**What to work on:**
Only one number is wanted: the count of lines in the records below that hold the word "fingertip".

Records from a dataset:

┌────────

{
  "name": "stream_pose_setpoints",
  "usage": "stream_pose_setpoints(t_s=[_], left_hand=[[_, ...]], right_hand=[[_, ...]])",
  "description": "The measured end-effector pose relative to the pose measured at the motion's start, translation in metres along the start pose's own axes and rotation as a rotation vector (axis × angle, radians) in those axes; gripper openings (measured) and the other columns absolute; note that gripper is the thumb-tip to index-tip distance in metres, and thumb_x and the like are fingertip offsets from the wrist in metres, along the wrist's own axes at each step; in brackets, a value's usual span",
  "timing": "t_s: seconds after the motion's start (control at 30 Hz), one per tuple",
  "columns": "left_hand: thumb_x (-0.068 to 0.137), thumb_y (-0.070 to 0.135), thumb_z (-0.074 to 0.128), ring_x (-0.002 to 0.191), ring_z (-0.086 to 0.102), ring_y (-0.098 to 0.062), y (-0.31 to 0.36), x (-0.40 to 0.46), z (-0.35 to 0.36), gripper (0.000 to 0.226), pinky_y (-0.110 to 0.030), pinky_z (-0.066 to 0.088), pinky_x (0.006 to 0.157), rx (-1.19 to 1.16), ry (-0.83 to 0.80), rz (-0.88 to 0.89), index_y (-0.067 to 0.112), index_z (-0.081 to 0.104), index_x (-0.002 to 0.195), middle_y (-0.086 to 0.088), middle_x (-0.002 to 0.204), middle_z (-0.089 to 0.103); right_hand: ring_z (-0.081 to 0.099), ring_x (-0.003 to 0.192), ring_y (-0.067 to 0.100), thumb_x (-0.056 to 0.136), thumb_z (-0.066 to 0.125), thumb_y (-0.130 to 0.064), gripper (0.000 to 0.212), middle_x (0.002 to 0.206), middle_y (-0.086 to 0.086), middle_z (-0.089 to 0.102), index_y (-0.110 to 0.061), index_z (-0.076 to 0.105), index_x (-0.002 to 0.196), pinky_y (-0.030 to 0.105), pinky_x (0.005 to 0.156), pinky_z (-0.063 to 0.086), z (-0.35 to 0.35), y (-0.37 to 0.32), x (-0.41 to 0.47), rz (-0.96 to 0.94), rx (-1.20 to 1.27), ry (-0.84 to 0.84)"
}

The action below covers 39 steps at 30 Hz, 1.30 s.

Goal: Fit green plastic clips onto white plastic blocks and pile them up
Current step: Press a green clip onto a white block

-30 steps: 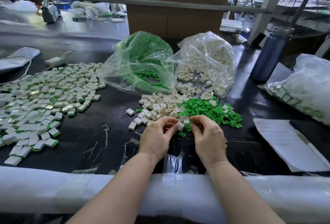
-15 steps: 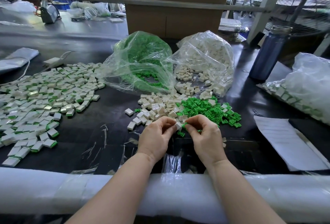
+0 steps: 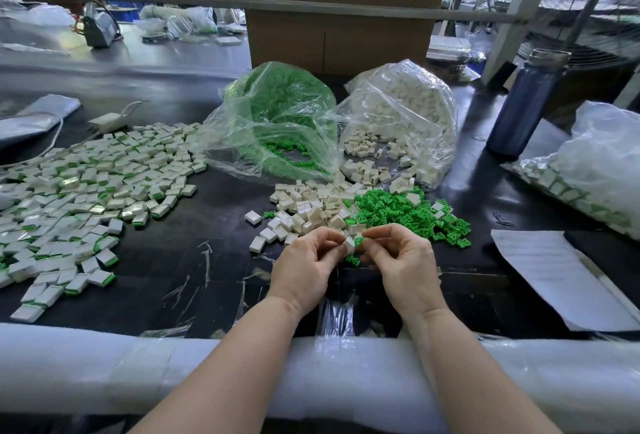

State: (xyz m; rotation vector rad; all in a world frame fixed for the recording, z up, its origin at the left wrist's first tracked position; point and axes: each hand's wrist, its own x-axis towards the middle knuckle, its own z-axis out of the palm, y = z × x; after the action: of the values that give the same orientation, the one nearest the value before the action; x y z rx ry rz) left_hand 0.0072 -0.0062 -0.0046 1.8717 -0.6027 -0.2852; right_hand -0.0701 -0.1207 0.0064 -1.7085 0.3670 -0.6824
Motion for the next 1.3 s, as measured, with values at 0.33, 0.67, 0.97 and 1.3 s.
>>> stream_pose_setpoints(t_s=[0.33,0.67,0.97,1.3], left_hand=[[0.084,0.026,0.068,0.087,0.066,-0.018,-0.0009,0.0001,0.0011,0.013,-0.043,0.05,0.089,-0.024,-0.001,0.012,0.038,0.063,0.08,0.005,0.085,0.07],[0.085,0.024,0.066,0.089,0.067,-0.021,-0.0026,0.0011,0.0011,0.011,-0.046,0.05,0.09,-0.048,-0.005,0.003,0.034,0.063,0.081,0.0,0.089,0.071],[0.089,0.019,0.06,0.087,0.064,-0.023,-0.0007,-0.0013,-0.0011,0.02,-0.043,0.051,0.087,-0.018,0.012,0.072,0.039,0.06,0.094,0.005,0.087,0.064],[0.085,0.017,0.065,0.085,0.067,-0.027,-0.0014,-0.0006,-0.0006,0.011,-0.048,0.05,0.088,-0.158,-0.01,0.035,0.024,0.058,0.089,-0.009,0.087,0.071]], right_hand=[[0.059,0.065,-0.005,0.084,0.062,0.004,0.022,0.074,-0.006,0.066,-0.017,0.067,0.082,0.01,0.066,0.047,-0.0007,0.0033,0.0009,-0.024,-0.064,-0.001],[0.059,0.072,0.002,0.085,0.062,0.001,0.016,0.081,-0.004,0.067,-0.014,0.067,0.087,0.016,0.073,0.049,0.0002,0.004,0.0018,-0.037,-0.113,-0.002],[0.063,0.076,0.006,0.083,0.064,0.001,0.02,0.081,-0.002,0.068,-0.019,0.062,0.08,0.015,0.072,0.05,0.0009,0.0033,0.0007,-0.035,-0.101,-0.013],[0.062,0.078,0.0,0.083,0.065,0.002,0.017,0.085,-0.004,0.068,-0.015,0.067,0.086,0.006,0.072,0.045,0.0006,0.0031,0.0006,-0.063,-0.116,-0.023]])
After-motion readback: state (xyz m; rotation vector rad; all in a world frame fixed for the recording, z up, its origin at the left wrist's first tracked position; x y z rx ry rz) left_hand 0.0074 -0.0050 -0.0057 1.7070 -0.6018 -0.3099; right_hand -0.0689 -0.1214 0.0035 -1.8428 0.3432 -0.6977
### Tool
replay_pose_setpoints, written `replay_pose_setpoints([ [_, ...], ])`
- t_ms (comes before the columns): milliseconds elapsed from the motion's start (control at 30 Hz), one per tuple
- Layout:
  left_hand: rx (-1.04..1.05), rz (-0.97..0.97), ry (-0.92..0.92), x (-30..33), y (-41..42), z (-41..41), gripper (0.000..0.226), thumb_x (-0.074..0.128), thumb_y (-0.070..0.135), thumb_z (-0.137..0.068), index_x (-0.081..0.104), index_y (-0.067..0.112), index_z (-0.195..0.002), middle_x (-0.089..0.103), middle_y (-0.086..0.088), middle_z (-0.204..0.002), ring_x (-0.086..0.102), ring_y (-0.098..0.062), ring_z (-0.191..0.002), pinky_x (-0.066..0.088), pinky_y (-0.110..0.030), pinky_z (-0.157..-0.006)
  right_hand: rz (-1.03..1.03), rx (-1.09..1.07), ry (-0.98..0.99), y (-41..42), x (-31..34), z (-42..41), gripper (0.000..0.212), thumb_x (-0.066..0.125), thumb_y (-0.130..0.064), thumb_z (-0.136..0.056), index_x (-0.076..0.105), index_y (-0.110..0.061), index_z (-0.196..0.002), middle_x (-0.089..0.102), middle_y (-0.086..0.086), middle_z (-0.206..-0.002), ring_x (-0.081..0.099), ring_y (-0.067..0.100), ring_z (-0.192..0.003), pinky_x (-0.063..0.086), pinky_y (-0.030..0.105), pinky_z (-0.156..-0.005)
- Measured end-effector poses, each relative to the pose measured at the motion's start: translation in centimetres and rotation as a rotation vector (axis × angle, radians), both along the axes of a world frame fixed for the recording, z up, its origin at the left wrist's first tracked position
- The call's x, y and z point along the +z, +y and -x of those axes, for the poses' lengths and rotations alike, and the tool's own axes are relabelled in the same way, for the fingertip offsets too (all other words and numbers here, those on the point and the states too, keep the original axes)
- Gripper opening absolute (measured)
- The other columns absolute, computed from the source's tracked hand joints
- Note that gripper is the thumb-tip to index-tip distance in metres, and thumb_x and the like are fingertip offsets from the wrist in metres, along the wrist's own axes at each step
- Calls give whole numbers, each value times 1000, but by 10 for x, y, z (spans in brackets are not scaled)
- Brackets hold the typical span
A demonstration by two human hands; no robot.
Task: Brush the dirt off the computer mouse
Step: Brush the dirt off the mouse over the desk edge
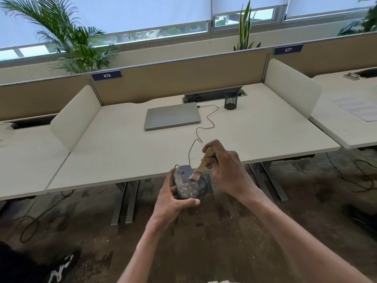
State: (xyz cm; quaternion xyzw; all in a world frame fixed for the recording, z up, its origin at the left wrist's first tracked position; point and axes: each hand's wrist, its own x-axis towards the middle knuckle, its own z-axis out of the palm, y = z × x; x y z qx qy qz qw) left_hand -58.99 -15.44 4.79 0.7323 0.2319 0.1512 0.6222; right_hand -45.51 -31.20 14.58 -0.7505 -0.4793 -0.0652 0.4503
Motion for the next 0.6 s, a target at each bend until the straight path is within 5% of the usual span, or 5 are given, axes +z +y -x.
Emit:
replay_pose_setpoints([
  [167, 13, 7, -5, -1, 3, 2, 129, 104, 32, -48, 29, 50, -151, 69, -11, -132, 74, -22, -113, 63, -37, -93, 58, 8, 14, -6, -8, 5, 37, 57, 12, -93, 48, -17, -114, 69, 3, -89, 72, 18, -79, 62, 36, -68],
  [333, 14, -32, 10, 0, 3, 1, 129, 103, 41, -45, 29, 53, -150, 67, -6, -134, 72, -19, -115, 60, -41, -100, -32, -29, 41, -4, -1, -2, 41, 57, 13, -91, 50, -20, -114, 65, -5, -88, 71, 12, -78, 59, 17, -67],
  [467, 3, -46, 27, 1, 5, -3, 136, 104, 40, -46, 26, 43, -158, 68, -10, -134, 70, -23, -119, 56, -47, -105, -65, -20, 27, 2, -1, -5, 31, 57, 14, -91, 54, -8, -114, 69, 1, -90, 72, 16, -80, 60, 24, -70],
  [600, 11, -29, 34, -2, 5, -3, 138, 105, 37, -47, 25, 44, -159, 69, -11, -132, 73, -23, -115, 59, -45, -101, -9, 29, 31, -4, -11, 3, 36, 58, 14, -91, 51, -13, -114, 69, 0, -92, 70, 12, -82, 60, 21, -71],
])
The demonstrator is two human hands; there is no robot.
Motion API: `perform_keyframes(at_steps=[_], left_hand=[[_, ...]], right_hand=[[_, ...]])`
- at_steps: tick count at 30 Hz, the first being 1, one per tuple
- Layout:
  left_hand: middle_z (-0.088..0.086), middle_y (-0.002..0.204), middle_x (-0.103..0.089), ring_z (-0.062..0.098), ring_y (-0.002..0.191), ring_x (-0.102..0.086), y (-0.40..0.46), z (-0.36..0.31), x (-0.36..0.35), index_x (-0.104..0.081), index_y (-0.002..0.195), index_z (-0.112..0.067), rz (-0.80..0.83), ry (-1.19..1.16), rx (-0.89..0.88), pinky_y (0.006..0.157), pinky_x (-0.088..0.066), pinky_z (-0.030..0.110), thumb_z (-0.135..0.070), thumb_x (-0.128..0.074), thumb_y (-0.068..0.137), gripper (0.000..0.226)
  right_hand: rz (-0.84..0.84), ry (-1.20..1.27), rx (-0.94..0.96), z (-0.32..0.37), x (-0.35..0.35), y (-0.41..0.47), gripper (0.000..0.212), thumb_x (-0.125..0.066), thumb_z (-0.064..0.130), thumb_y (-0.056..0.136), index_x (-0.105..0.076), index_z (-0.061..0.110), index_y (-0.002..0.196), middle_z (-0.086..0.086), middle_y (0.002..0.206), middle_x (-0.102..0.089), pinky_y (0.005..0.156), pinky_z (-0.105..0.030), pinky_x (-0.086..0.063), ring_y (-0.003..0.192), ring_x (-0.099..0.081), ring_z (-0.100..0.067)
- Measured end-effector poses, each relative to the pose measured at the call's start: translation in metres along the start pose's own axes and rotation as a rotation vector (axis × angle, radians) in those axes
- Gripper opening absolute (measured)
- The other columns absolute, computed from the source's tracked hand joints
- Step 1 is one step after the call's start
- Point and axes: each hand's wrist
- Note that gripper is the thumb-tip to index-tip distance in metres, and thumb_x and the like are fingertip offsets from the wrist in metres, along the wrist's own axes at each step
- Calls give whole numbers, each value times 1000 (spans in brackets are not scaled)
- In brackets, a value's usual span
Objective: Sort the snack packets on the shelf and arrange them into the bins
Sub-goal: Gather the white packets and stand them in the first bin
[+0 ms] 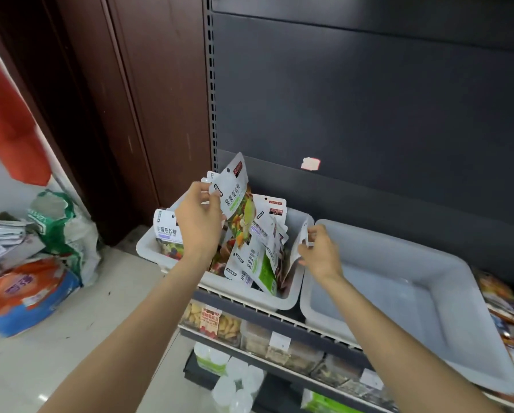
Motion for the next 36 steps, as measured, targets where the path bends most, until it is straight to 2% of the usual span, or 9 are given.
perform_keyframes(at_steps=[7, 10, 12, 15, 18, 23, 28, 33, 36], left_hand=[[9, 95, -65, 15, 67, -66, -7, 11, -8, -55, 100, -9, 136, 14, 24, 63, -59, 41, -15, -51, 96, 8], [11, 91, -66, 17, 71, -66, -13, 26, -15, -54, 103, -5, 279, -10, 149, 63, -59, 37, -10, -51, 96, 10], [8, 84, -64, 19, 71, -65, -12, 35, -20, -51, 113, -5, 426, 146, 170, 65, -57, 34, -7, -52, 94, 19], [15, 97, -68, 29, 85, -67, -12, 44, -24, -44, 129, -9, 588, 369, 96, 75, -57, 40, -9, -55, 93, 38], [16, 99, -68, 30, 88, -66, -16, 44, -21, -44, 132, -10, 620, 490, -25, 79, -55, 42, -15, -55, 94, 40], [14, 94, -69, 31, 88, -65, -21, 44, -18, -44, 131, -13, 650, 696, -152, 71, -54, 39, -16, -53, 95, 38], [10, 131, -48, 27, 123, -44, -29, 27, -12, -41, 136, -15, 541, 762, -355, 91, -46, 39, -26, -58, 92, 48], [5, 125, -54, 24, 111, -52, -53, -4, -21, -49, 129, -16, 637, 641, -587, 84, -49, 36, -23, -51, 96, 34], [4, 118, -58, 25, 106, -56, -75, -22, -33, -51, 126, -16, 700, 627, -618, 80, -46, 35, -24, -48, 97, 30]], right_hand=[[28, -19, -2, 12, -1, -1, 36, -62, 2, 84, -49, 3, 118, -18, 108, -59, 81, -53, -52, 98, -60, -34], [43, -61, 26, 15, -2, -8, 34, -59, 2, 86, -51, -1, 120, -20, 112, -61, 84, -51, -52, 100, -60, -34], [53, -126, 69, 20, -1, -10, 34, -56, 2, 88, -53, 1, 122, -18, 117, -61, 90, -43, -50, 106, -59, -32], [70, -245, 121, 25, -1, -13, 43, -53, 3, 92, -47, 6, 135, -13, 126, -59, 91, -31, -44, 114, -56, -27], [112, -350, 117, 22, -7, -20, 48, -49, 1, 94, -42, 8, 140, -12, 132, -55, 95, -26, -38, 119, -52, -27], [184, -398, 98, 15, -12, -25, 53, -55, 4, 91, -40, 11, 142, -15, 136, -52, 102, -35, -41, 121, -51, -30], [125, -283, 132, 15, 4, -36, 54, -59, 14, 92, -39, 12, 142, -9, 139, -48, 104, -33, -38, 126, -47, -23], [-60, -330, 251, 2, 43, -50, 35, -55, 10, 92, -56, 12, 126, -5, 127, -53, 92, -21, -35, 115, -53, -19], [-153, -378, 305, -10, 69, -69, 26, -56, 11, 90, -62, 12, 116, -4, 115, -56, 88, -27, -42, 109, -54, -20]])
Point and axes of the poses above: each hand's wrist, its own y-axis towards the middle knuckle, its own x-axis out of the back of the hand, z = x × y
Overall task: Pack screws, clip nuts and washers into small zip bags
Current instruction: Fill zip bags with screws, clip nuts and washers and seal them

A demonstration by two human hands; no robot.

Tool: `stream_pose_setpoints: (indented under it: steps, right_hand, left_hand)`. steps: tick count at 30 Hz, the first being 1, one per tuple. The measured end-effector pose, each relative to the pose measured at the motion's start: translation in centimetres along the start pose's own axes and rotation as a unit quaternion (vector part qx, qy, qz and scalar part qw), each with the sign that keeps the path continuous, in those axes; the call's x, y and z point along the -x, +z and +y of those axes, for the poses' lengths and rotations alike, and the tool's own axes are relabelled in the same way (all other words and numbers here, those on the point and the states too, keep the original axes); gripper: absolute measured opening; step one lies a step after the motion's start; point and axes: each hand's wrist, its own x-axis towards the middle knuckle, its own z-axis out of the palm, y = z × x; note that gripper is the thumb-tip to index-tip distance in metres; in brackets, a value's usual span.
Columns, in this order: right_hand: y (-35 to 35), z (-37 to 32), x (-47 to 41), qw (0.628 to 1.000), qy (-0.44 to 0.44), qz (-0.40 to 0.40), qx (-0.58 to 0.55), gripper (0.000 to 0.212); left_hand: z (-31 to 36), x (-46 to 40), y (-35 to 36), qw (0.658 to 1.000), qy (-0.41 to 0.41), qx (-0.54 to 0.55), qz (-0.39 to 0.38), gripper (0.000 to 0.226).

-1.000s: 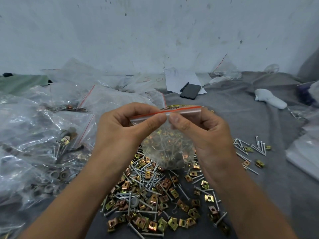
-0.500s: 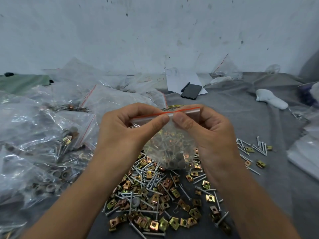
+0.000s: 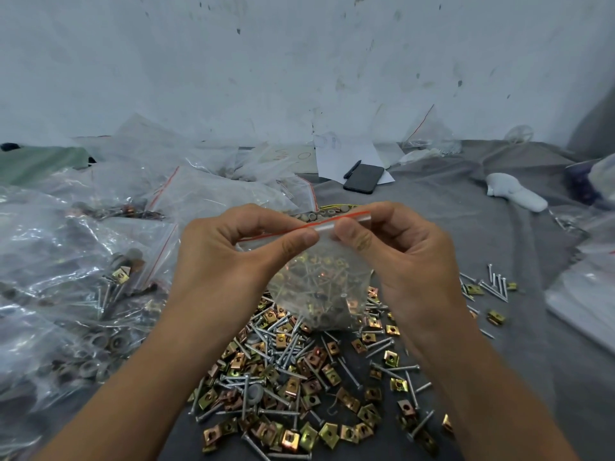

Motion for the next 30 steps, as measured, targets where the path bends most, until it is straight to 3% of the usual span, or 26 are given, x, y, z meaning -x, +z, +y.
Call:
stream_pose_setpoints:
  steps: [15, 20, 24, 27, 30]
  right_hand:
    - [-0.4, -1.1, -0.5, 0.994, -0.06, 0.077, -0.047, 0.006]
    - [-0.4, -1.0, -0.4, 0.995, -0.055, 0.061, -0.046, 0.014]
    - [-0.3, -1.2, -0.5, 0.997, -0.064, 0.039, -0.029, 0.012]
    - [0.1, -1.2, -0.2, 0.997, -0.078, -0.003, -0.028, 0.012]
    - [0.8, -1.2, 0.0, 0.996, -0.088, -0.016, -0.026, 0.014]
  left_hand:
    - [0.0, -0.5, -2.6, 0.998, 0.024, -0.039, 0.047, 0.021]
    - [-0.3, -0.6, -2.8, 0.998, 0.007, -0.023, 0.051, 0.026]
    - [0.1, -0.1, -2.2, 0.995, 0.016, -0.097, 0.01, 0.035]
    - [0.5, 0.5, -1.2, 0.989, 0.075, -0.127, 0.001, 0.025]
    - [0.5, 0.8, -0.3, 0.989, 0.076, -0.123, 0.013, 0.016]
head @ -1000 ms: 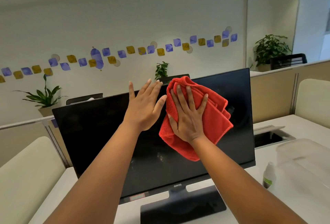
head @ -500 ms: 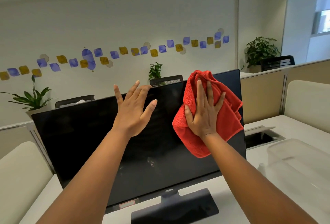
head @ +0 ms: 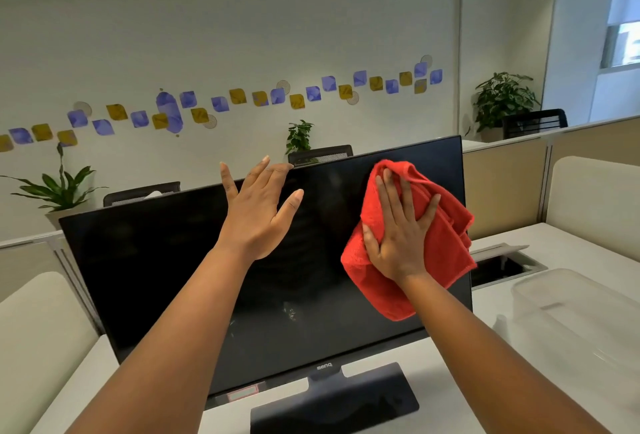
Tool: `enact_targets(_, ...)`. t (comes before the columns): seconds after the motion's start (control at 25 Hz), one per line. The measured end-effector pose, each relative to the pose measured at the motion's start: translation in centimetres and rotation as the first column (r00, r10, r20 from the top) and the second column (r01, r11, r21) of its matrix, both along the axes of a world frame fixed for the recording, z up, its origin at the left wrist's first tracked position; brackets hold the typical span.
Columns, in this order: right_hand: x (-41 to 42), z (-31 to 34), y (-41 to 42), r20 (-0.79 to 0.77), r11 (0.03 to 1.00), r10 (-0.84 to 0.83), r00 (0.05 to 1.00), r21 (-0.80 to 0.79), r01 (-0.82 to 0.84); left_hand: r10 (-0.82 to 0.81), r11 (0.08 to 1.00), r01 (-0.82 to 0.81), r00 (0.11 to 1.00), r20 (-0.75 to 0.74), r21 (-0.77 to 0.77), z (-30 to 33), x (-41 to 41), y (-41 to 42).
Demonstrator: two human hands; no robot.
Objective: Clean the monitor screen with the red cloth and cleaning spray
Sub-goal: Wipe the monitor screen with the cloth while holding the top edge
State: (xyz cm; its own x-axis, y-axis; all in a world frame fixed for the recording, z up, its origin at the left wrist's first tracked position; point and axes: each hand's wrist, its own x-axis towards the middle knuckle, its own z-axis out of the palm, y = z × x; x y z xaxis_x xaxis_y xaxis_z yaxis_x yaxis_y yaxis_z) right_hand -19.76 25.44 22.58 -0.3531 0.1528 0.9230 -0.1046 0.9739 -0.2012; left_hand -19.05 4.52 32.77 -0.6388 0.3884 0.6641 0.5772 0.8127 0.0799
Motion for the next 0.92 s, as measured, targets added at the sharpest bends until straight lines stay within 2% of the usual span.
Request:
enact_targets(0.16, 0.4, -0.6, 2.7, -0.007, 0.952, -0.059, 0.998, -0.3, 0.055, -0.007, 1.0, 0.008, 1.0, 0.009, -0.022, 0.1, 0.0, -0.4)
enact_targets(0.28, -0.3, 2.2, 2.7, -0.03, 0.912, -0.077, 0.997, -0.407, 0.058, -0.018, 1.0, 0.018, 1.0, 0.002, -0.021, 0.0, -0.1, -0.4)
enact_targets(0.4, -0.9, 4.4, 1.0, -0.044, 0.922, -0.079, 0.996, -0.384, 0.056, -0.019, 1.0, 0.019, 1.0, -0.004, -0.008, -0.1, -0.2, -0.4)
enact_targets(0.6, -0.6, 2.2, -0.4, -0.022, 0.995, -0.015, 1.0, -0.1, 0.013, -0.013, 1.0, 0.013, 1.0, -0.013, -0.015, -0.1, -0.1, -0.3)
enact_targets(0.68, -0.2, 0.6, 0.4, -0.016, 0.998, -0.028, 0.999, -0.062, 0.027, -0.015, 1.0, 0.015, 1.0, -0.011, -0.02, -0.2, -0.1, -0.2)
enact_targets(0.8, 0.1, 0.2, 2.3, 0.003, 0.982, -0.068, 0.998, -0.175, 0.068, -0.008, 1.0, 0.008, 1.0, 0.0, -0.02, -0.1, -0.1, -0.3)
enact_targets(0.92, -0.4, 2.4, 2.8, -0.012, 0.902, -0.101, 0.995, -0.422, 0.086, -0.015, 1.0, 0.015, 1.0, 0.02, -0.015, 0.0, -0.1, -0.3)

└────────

**Answer to this task:**
4